IEEE/ACM Trans Comput Biol Bioinform. 2022 Jan-Feb;19(1):135-145. doi: 10.1109/TCBB.2021.3060340. Epub 2022 Feb 3.
The integration of several sources of data for the identification of subtypes of diseases has gained attention over the past few years. The heterogeneity and the high dimensions of the data sets calls for an adequate representation of the data. We summarize the field of representation learning for the multi-omics clustering problem and we investigate several techniques to learn relevant combined representations, using methods from group factor analysis (PCA, MFA and extensions) and from machine learning with autoencoders.
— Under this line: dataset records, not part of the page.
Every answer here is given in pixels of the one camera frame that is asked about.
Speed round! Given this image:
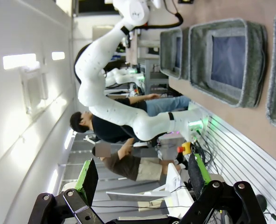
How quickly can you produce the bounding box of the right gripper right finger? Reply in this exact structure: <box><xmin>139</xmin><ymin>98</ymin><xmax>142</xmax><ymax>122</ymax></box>
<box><xmin>179</xmin><ymin>153</ymin><xmax>267</xmax><ymax>224</ymax></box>

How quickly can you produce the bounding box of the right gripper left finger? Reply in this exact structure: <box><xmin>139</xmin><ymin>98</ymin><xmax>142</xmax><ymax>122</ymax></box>
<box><xmin>28</xmin><ymin>158</ymin><xmax>106</xmax><ymax>224</ymax></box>

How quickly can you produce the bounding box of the red emergency stop button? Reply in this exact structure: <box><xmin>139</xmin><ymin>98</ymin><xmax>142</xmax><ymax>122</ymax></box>
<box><xmin>177</xmin><ymin>141</ymin><xmax>192</xmax><ymax>156</ymax></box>

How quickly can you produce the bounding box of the person in brown shirt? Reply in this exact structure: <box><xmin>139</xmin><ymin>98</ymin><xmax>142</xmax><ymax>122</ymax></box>
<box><xmin>92</xmin><ymin>137</ymin><xmax>183</xmax><ymax>182</ymax></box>

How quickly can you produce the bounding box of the seated person in black shirt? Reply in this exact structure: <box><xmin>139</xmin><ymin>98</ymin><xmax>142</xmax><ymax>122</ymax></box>
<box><xmin>69</xmin><ymin>94</ymin><xmax>192</xmax><ymax>143</ymax></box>

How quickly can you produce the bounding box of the ceiling air conditioner unit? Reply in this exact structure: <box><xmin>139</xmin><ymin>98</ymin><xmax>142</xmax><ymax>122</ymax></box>
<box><xmin>20</xmin><ymin>66</ymin><xmax>49</xmax><ymax>115</ymax></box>

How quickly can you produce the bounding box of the small ceiling light panel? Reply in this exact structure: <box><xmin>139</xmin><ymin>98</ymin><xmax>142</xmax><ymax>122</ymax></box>
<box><xmin>51</xmin><ymin>51</ymin><xmax>65</xmax><ymax>61</ymax></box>

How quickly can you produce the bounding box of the large ceiling light panel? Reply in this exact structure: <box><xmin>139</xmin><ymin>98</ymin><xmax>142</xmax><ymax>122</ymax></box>
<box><xmin>2</xmin><ymin>53</ymin><xmax>37</xmax><ymax>70</ymax></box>

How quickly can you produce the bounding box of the aluminium slotted base plate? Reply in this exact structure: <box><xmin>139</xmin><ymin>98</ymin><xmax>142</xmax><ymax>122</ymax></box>
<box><xmin>188</xmin><ymin>100</ymin><xmax>276</xmax><ymax>221</ymax></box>

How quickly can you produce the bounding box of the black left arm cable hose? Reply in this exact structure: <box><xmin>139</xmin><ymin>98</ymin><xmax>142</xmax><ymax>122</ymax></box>
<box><xmin>134</xmin><ymin>11</ymin><xmax>184</xmax><ymax>30</ymax></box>

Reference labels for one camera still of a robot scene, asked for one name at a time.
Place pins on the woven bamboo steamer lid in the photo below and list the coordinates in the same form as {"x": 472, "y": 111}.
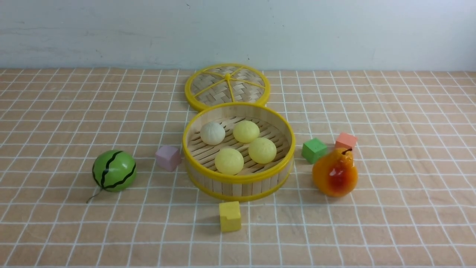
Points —
{"x": 224, "y": 83}

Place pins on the green foam cube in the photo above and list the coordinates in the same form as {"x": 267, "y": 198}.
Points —
{"x": 314, "y": 149}

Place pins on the pink foam cube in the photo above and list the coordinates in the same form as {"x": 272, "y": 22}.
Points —
{"x": 168, "y": 157}

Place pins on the yellow foam cube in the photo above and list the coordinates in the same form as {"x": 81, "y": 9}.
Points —
{"x": 230, "y": 216}

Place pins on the orange toy pear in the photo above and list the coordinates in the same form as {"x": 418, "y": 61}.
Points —
{"x": 335, "y": 174}

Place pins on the green toy watermelon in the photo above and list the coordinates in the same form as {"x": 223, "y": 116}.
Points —
{"x": 114, "y": 170}

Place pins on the orange foam cube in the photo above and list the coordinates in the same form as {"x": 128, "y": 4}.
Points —
{"x": 345, "y": 140}

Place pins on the checkered orange tablecloth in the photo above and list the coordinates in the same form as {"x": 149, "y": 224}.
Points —
{"x": 413, "y": 205}

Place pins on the white bun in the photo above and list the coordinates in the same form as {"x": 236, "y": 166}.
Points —
{"x": 212, "y": 133}

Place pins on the bamboo steamer tray yellow rim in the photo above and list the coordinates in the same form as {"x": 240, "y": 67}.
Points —
{"x": 255, "y": 180}

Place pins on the yellow bun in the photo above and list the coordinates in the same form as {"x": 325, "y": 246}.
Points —
{"x": 246, "y": 131}
{"x": 262, "y": 150}
{"x": 229, "y": 161}

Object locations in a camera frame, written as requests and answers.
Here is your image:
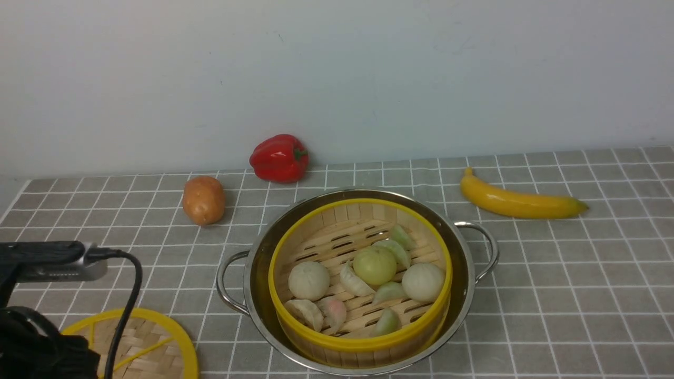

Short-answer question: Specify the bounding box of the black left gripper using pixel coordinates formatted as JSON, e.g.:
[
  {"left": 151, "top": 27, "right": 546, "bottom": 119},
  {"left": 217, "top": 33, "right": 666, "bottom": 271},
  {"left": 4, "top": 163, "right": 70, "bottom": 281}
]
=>
[{"left": 1, "top": 307, "right": 101, "bottom": 378}]

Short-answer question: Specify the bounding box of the woven bamboo steamer lid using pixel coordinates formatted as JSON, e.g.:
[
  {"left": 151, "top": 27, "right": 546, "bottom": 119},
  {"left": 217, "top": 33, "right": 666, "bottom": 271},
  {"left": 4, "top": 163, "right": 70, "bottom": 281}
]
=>
[{"left": 63, "top": 308, "right": 200, "bottom": 378}]

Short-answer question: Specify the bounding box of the bamboo steamer basket yellow rim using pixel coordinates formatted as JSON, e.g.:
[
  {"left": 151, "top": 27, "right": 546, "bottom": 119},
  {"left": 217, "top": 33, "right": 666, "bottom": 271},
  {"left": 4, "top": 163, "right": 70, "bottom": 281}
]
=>
[{"left": 267, "top": 197, "right": 452, "bottom": 368}]

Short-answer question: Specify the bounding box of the stainless steel pot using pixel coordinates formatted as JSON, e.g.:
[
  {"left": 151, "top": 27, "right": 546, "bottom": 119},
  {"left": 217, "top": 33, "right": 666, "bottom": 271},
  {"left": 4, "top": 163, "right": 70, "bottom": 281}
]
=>
[{"left": 216, "top": 188, "right": 499, "bottom": 377}]

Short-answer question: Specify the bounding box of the brown potato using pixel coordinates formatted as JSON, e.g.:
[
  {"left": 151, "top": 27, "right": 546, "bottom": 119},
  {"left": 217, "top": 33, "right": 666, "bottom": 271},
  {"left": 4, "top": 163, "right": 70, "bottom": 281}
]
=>
[{"left": 182, "top": 175, "right": 226, "bottom": 226}]

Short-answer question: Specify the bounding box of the pale folded dumpling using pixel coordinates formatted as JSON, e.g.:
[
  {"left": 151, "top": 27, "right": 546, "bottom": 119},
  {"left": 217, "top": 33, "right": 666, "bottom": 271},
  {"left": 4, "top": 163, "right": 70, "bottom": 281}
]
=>
[{"left": 284, "top": 299, "right": 323, "bottom": 333}]

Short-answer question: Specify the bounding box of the pink tinted dumpling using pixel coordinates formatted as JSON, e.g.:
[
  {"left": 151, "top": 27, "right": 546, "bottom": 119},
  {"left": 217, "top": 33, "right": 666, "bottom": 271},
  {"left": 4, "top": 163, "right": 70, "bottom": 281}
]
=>
[{"left": 317, "top": 296, "right": 347, "bottom": 334}]

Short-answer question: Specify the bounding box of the red bell pepper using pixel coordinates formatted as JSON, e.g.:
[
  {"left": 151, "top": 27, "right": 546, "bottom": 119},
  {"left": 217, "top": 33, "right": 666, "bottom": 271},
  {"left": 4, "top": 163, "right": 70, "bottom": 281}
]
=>
[{"left": 250, "top": 134, "right": 310, "bottom": 183}]

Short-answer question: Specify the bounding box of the green round bun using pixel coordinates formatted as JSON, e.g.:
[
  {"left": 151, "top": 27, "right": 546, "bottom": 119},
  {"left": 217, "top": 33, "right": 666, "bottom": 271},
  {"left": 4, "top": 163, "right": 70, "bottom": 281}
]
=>
[{"left": 352, "top": 247, "right": 398, "bottom": 286}]

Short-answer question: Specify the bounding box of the yellow banana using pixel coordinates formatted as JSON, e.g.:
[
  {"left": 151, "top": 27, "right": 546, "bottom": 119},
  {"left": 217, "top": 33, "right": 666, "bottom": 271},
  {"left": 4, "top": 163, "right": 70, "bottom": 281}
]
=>
[{"left": 460, "top": 166, "right": 589, "bottom": 219}]

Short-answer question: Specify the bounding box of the grey checkered tablecloth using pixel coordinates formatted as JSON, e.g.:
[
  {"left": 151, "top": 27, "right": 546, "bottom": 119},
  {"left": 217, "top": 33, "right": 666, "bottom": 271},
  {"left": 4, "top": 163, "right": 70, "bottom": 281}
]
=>
[{"left": 2, "top": 146, "right": 673, "bottom": 378}]

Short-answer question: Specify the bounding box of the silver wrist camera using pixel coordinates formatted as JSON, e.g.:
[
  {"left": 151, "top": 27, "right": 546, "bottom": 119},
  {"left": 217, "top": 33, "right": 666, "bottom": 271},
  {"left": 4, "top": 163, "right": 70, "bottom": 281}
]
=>
[{"left": 1, "top": 241, "right": 107, "bottom": 308}]

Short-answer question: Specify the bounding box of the black camera cable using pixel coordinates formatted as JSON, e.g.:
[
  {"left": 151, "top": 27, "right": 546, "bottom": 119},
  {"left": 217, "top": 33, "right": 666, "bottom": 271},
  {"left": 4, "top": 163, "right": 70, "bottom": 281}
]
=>
[{"left": 87, "top": 247, "right": 143, "bottom": 379}]

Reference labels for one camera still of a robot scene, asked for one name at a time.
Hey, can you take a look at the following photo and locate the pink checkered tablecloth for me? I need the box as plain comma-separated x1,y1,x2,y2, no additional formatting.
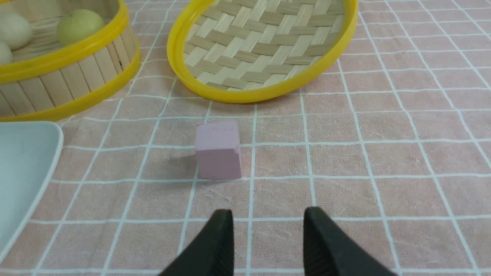
1,0,490,276

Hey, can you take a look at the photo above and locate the white square plate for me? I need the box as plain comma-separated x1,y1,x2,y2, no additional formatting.
0,121,64,260

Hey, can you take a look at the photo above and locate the woven bamboo steamer lid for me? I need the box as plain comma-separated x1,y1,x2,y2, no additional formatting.
167,0,358,104

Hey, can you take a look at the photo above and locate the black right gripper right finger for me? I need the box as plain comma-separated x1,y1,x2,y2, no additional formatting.
303,207,395,276

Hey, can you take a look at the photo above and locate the pink cube block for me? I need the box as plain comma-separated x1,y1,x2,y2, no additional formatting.
195,120,242,180

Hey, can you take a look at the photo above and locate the pale steamed bun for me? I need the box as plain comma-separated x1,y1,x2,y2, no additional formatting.
0,11,33,51
0,41,13,65

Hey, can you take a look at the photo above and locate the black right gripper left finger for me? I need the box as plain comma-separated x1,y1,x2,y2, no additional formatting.
159,209,234,276

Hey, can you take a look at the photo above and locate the bamboo steamer basket yellow rim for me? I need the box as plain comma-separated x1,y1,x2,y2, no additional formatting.
0,0,142,122

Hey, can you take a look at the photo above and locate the yellow-green steamed bun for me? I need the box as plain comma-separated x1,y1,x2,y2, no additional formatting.
56,9,105,46

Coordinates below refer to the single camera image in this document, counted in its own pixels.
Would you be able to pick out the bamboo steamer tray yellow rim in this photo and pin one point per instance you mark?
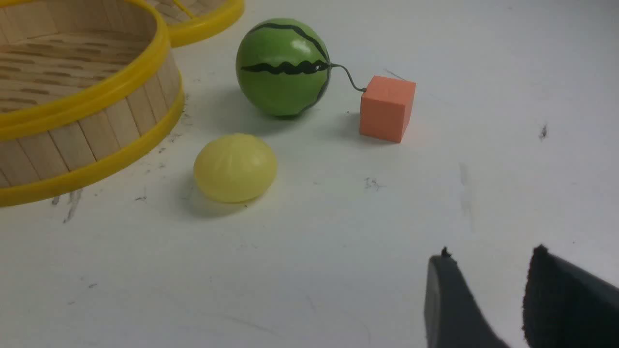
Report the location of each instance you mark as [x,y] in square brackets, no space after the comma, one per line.
[87,88]

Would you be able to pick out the green toy watermelon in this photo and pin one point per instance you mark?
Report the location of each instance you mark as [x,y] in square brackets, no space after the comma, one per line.
[283,67]

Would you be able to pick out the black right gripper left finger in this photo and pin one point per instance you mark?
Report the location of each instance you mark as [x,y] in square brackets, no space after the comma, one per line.
[452,316]

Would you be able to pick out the orange foam cube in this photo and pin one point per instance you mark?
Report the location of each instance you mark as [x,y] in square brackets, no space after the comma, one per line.
[386,108]

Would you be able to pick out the woven bamboo steamer lid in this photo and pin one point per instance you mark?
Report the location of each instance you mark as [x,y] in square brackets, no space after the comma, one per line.
[191,21]

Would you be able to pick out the yellow toy bun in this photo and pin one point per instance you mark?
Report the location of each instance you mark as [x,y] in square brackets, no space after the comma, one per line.
[235,168]

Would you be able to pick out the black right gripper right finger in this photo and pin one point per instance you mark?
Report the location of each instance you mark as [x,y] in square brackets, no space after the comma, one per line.
[565,306]

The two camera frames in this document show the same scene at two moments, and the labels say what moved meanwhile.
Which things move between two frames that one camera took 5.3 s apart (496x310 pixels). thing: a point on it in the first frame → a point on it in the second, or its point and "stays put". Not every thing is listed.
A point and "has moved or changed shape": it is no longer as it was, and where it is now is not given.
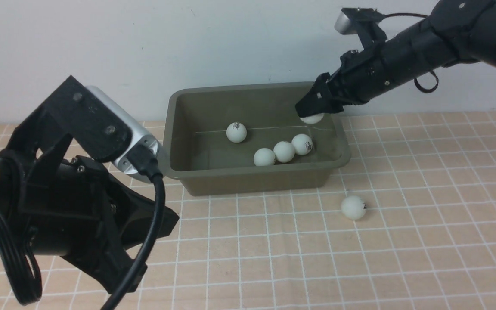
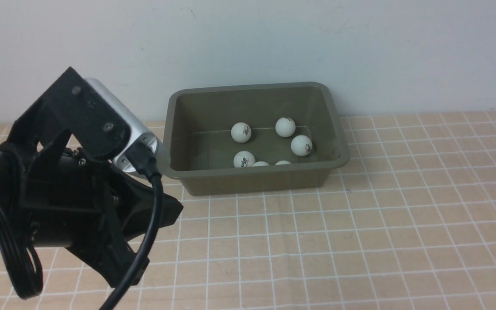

We highlight the importance of appropriately designing and training the latter, notably with a novel combination of a disjointed deep autoencoder (DDAE) architecture and a layer-wise reconstruction loss. These different representations can then be clustered to identify biologically meaningful clusters of patients. We provide a unifying framework for model comparison between statistical and deep learning approaches with the introduction of a new weighted internal clustering index that evaluates how well the clustering information is retained from each source, favoring contributions from all data sets. We apply our methodology to two case studies for which previous works of integrative clustering exist, TCGA Breast Cancer and TARGET Neuroblastoma, and show how our method can yield good and well-balanced clusters across the different data sources.
近年来,人们越来越关注将多种数据源整合起来以识别疾病亚型。由于数据集的异质性和高维度,需要对数据进行适当的表示。我们总结了多组学聚类问题的表示学习领域,并研究了几种技术,以使用来自组因子分析(PCA、MFA 和扩展)和机器学习的自动编码器学习相关的组合表示。我们强调了适当设计和训练后者的重要性,特别是使用不相交深度自动编码器(DDAE)架构和分层重建损失的新颖组合。然后,可以对这些不同的表示进行聚类,以识别具有生物学意义的患者聚类。我们通过引入新的加权内部聚类指数,为统计和深度学习方法之间的模型比较提供了一个统一的框架,该指数评估了从每个源保留聚类信息的程度,从而有利于所有数据集的贡献。我们将我们的方法应用于两个具有整合聚类先前工作的案例研究,TCGA 乳腺癌和 TARGET 神经母细胞瘤,并展示了我们的方法如何能够在不同的数据源中产生良好且平衡的聚类。